What you have to do: The material below holds a span beginning at the line with "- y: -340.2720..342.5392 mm" and ending at the line with "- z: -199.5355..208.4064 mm". Quote that span exactly, both ends included, and only that span.

Raw data:
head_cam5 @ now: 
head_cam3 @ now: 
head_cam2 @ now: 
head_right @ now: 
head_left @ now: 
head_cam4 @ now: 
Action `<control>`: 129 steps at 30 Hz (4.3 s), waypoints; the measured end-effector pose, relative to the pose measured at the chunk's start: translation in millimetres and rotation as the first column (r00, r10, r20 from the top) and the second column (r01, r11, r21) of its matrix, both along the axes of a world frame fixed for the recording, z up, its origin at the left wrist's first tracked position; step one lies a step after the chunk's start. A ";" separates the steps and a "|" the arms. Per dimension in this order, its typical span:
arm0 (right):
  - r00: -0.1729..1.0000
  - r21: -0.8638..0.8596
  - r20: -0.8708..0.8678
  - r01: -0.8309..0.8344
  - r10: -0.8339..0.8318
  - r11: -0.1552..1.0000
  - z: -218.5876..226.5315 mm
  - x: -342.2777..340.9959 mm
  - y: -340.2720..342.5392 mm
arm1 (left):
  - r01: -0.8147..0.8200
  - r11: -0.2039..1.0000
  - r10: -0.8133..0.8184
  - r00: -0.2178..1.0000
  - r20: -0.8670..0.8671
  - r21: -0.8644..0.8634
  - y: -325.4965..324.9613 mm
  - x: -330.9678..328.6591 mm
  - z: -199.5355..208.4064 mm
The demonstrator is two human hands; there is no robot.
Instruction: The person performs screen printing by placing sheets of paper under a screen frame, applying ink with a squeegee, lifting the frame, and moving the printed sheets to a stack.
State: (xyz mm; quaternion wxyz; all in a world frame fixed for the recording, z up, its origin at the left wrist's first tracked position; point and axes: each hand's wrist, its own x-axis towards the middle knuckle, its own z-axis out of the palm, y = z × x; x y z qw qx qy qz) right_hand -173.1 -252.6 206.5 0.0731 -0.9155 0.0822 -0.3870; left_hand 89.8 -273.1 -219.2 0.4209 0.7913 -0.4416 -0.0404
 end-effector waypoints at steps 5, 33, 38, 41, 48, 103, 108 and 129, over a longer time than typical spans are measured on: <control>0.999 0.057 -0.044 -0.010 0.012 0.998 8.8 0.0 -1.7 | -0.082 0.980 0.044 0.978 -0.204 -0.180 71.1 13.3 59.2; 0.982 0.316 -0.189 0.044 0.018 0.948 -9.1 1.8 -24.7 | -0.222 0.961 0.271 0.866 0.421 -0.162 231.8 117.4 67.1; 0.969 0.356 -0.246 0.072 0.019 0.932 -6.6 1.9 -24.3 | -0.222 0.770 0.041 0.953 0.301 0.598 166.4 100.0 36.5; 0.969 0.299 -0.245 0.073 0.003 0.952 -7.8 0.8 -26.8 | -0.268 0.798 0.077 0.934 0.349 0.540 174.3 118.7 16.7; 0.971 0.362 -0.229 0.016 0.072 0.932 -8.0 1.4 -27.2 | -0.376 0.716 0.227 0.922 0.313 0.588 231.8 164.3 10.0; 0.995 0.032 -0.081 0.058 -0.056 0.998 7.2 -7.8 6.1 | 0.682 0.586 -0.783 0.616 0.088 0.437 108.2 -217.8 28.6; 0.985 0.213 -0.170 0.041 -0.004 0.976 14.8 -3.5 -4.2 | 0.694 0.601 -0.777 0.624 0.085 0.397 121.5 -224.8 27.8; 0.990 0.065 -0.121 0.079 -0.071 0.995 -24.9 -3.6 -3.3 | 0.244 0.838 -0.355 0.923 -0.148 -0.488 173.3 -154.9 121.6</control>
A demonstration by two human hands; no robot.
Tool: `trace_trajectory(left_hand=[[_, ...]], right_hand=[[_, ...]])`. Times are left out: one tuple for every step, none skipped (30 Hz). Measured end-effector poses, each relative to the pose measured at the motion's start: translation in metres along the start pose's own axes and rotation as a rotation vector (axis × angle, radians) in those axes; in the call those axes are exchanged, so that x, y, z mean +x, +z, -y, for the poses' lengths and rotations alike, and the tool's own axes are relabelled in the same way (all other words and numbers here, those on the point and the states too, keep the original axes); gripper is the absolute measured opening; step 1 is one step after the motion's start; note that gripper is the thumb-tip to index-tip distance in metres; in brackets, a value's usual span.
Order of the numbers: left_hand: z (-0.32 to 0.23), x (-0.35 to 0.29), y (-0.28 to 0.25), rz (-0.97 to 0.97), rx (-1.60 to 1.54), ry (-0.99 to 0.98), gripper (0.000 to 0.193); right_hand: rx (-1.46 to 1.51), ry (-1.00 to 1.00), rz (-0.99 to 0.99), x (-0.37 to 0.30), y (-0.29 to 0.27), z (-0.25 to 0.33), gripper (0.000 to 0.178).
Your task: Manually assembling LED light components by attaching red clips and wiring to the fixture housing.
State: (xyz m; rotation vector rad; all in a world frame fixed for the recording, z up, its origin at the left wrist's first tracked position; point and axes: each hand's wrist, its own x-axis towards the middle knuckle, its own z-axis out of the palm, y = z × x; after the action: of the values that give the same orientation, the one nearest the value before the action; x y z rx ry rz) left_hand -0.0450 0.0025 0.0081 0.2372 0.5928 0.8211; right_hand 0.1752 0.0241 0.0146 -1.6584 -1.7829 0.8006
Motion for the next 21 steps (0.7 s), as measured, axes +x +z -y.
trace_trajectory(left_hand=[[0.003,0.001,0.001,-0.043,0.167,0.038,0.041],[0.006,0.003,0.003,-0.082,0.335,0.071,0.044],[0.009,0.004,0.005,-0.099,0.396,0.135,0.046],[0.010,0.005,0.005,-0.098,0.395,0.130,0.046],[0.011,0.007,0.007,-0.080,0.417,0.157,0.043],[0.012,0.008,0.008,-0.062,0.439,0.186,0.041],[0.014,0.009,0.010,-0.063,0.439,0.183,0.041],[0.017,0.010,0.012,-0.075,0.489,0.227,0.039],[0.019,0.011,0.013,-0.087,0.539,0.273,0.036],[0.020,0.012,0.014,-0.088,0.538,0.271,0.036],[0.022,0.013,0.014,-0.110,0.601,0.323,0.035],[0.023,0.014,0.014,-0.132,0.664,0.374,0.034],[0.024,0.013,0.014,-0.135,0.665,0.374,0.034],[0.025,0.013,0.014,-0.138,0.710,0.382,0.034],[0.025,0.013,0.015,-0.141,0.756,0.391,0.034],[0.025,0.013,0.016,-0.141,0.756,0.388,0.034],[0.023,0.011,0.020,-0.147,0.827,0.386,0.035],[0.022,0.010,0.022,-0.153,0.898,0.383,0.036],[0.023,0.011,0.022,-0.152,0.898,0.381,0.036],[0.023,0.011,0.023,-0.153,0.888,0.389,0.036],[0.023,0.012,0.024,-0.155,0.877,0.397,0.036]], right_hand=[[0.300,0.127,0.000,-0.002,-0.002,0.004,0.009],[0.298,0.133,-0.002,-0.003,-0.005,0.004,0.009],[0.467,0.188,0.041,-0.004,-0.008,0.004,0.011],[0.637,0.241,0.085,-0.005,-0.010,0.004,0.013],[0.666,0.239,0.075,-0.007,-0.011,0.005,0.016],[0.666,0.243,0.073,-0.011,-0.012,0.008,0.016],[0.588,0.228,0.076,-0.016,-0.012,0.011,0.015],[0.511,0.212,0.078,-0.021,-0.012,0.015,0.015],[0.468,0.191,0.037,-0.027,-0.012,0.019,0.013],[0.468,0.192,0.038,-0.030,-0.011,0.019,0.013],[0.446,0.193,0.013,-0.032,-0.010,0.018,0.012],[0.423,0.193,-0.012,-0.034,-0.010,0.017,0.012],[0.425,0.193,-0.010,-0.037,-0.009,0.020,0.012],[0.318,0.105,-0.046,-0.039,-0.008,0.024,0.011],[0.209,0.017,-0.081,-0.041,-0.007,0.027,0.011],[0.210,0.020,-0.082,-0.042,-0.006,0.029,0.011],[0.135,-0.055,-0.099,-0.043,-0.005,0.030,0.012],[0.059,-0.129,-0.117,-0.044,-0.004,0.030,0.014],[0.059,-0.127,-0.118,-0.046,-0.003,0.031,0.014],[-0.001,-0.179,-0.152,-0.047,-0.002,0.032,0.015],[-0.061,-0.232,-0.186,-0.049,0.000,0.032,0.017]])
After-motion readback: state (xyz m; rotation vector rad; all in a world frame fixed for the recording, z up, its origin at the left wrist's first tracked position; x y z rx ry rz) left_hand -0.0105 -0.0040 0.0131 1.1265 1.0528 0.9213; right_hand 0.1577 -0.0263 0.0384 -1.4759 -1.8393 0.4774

Solved exercise:
  - y: -340.2720..342.5392 mm
arm1 (left):
  - r01: -0.8147..0.8200
  - r11: -0.2039..1.0000
  - r10: -0.8133..0.8184
  - r00: -0.2178..1.0000
  - r20: -0.8670..0.8671
  - r21: -0.8644..0.8634
  - y: -325.4965..324.9613 mm
  - x: -330.9678..328.6591 mm
  - z: -199.5355..208.4064 mm

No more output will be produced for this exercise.